▶ RECORDS FOR PROCESSING
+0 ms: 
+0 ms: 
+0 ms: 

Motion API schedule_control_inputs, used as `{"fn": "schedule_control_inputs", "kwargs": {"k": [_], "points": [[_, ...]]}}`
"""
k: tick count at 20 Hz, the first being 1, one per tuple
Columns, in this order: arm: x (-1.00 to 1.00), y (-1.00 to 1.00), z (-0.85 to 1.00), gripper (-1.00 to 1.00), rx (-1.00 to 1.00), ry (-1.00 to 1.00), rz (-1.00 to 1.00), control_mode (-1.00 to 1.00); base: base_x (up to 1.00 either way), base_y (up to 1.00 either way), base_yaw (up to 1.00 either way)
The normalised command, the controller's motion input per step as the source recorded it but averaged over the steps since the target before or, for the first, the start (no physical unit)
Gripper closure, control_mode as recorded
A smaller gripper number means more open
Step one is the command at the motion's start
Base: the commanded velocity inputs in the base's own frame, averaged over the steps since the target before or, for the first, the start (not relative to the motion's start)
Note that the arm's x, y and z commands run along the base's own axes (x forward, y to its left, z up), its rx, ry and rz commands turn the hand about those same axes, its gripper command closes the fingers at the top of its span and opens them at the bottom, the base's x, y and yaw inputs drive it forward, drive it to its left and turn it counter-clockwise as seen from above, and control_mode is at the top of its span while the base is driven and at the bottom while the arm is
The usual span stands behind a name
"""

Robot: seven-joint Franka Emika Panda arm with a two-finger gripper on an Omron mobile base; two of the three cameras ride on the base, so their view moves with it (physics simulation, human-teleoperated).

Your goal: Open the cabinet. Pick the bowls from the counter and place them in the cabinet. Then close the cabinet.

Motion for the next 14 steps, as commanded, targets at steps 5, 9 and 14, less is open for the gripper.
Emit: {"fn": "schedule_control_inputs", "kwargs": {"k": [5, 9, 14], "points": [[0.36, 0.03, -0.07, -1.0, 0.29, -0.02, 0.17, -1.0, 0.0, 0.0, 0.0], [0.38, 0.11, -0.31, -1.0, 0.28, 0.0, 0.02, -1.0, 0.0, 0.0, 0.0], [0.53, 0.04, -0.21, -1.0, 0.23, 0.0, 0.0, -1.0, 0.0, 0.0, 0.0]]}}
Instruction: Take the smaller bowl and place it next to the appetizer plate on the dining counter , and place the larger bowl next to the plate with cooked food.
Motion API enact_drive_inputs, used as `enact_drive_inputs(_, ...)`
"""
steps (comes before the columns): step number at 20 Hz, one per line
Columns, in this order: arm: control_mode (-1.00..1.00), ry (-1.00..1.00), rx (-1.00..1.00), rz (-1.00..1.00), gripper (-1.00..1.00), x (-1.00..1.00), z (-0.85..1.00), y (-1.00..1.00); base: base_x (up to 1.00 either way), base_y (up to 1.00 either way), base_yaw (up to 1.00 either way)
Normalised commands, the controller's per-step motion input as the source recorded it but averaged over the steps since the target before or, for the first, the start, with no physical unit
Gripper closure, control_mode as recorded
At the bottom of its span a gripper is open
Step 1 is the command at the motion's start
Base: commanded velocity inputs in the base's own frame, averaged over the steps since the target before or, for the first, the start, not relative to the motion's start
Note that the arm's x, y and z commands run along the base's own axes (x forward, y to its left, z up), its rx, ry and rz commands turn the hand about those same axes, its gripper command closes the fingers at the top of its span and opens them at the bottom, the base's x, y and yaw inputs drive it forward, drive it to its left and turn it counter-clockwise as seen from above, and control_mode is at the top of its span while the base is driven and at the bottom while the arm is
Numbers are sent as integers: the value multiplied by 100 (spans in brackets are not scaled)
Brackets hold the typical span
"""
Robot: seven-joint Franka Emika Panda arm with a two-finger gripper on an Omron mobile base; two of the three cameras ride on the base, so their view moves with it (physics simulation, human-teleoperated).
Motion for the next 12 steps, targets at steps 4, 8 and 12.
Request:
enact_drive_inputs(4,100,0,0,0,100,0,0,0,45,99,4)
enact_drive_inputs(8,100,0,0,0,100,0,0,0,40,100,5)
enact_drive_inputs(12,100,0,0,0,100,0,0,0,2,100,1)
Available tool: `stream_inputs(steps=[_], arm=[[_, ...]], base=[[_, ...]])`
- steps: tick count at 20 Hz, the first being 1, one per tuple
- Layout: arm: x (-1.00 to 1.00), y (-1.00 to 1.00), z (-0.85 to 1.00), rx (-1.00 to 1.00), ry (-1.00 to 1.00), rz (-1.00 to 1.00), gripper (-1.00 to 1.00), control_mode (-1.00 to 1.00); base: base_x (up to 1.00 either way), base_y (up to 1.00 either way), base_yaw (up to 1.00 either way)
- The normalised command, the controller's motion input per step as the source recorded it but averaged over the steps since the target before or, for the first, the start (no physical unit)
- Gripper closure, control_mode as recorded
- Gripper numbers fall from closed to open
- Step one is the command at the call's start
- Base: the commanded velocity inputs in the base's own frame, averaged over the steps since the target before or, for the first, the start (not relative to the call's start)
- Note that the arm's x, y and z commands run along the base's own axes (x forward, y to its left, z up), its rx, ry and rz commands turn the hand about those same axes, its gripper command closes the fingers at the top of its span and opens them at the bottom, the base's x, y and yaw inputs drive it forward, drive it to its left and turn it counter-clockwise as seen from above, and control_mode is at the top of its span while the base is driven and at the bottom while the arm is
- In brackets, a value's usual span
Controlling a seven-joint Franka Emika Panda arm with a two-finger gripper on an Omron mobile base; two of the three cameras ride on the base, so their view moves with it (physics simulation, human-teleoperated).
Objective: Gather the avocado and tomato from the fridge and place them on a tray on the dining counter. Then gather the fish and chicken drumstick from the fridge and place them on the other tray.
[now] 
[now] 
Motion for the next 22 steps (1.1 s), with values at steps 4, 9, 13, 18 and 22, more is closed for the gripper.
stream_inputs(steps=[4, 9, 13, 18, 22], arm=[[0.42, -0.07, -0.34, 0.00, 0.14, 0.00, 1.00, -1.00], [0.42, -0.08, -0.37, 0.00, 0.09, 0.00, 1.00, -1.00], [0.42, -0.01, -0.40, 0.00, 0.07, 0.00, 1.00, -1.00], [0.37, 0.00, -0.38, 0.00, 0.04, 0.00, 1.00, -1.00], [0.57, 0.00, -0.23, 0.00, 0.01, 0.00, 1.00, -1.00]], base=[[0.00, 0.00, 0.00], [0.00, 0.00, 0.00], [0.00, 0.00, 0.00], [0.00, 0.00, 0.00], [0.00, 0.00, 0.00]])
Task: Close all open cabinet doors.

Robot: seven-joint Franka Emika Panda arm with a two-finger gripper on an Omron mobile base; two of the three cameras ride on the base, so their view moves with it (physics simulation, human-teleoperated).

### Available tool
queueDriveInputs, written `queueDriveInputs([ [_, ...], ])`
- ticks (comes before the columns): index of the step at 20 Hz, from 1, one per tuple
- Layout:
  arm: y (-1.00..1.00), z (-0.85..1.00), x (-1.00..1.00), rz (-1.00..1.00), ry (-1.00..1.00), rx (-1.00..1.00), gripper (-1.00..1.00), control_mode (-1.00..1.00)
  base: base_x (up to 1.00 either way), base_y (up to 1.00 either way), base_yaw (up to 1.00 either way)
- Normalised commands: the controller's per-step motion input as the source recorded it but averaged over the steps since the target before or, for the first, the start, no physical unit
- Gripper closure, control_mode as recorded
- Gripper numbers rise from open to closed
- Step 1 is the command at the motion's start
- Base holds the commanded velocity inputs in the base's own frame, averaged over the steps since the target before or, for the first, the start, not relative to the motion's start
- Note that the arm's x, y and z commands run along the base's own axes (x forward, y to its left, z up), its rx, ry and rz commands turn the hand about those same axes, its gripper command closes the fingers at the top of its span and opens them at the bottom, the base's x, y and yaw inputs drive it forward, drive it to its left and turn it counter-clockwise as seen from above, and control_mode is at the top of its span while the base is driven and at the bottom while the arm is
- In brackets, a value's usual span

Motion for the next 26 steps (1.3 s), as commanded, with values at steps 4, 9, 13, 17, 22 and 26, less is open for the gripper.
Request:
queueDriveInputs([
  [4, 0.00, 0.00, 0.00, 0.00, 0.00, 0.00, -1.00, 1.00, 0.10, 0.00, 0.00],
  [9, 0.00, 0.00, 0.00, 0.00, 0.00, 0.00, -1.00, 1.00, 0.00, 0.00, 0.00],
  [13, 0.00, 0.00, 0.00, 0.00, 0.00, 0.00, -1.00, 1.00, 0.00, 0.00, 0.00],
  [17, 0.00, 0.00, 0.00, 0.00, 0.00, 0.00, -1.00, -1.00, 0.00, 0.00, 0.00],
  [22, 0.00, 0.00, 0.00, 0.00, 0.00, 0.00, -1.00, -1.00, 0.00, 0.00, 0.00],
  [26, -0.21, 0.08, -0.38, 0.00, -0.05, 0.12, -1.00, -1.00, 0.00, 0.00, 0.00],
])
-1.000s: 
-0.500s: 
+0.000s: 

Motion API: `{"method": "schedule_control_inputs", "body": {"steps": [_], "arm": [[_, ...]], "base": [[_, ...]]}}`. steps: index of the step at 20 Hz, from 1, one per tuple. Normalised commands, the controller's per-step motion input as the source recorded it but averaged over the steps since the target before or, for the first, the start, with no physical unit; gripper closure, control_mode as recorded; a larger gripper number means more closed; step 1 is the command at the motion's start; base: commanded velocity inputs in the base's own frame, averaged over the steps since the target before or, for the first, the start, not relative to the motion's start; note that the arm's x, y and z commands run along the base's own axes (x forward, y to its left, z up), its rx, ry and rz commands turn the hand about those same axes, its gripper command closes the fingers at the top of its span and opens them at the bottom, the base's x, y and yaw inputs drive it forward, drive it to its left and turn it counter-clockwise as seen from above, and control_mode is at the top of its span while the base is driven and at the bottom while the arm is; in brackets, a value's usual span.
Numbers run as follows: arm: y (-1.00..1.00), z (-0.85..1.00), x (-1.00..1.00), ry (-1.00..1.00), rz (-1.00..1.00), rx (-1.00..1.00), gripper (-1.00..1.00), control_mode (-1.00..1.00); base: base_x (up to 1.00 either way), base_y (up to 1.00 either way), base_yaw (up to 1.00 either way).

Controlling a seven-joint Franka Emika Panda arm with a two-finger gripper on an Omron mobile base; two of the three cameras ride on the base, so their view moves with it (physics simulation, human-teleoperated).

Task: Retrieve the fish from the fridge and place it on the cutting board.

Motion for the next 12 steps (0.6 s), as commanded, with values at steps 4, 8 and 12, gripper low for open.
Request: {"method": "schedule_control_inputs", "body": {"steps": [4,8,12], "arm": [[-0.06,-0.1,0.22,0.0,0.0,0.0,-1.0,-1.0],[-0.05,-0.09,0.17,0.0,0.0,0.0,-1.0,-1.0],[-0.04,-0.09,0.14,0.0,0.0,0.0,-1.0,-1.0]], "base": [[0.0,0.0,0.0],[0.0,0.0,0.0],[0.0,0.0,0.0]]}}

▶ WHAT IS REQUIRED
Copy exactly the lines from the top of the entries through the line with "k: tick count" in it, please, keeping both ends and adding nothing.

▶ ANSWER AREA
+0 ms: 
+0 ms: 
+0 ms: 

Motion API schedule_control_inputs, used as `{"fn": "schedule_control_inputs", "kwargs": {"k": [_], "points": [[_, ...]]}}`
"""
k: tick count at 20 Hz, the first being 1, one per tuple

With this, the answer is done.